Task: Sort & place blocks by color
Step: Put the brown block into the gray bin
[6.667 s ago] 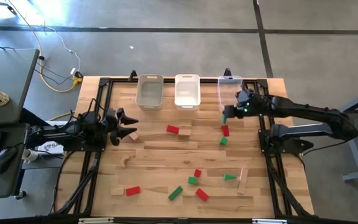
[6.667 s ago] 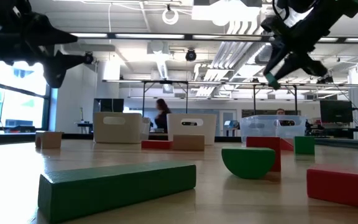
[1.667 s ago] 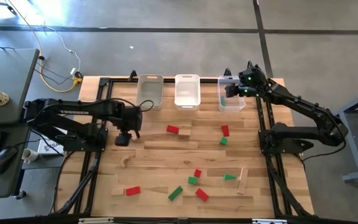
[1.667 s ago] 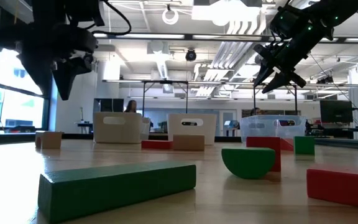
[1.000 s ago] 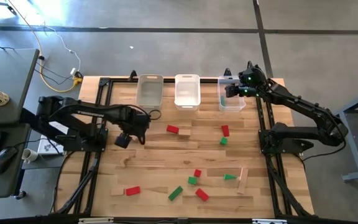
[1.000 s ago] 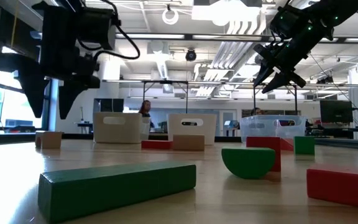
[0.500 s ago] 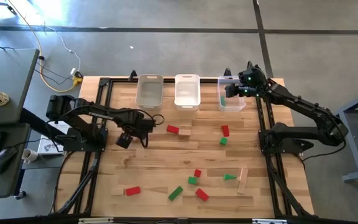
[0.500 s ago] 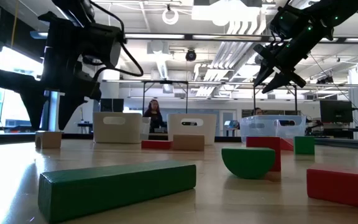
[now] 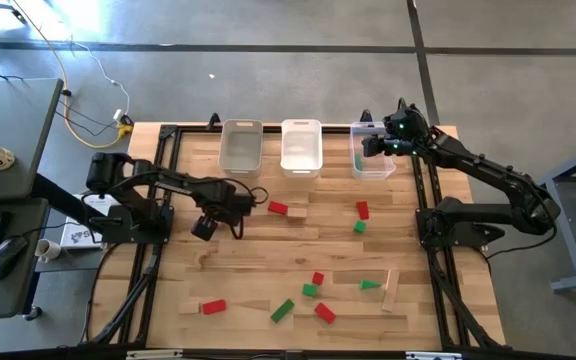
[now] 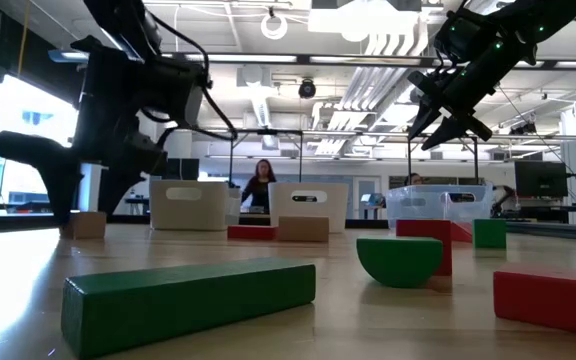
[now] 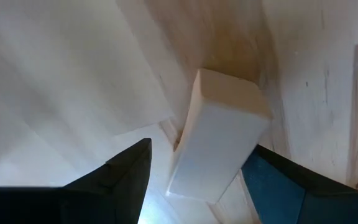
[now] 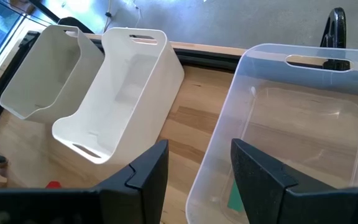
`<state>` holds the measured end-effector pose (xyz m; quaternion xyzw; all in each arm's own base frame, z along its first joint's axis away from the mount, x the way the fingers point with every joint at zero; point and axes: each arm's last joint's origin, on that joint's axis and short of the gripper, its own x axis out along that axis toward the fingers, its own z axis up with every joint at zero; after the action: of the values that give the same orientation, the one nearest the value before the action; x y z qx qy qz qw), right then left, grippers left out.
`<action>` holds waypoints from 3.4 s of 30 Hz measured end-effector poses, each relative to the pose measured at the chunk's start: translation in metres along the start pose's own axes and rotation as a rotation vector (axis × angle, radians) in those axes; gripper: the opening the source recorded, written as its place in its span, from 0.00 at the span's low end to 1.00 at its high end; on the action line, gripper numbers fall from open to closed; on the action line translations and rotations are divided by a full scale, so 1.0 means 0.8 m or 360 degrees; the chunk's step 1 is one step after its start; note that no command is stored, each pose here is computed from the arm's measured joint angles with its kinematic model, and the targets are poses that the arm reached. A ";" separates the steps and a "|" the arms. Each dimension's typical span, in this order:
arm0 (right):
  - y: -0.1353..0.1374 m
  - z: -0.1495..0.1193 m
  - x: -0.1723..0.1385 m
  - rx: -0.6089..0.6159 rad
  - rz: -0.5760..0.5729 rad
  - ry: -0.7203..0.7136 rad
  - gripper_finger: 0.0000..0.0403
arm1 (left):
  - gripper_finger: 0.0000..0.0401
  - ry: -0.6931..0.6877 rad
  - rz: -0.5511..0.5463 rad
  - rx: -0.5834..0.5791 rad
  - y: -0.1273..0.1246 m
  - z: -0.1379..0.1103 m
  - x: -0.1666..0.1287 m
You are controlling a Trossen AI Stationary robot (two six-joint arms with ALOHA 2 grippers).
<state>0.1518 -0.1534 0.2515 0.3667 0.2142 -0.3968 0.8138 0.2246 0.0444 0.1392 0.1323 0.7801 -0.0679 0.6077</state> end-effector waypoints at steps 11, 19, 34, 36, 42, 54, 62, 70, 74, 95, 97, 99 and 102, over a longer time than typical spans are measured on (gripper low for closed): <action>0.000 -0.001 0.000 -0.0001 0.0025 0.0026 0.40 | 0.31 0.0080 -0.0103 -0.0122 -0.001 0.007 0.015; 0.001 -0.001 0.000 -0.0004 0.0057 0.0043 0.40 | 0.26 -0.0023 -0.0127 -0.0277 -0.001 0.004 0.007; 0.040 -0.020 -0.027 -0.0173 0.0243 -0.0012 0.40 | 0.26 -0.0719 -0.0025 -0.0809 0.019 -0.021 -0.062; 0.047 -0.024 -0.032 -0.0202 0.0288 -0.0015 0.40 | 0.26 -0.0848 0.0032 -0.0903 0.025 -0.027 -0.074; 0.067 -0.040 -0.042 -0.0303 0.0425 0.0036 0.40 | 0.26 -0.1132 0.0338 -0.1155 0.049 -0.048 -0.102; 0.103 -0.081 -0.056 -0.0323 0.0627 0.0261 0.40 | 0.26 -0.1276 0.0592 -0.1547 0.112 -0.088 -0.103; 0.116 -0.114 -0.068 -0.0177 0.0630 0.0513 0.40 | 0.26 -0.1354 0.0679 -0.1819 0.151 -0.113 -0.093; 0.127 -0.137 -0.080 -0.0127 0.0603 0.0563 0.40 | 0.26 -0.1249 0.0487 -0.1963 0.177 -0.116 -0.055; 0.129 -0.144 -0.084 -0.0073 0.0575 0.0571 0.40 | 0.26 -0.1200 0.0435 -0.2002 0.185 -0.113 -0.039; 0.099 -0.171 -0.093 0.0320 -0.0002 0.0756 0.40 | 0.38 -0.1191 0.0316 -0.2029 0.196 -0.104 -0.030; 0.099 -0.172 -0.093 0.0323 -0.0005 0.0756 0.40 | 0.41 -0.1189 0.0299 -0.2024 0.195 -0.104 -0.029; 0.099 -0.172 -0.092 0.0323 -0.0009 0.0756 0.40 | 0.44 -0.1199 0.0280 -0.2031 0.195 -0.103 -0.029; 0.100 -0.174 -0.089 0.0304 -0.0035 0.0762 0.40 | 0.50 -0.1204 0.0272 -0.2042 0.195 -0.103 -0.029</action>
<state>0.1658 0.0215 0.2424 0.5230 0.3662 -0.3258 0.6973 0.1982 0.2124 0.1913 -0.2202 0.3915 0.4068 0.7954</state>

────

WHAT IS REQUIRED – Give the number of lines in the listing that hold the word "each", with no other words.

RESULT BELOW – 2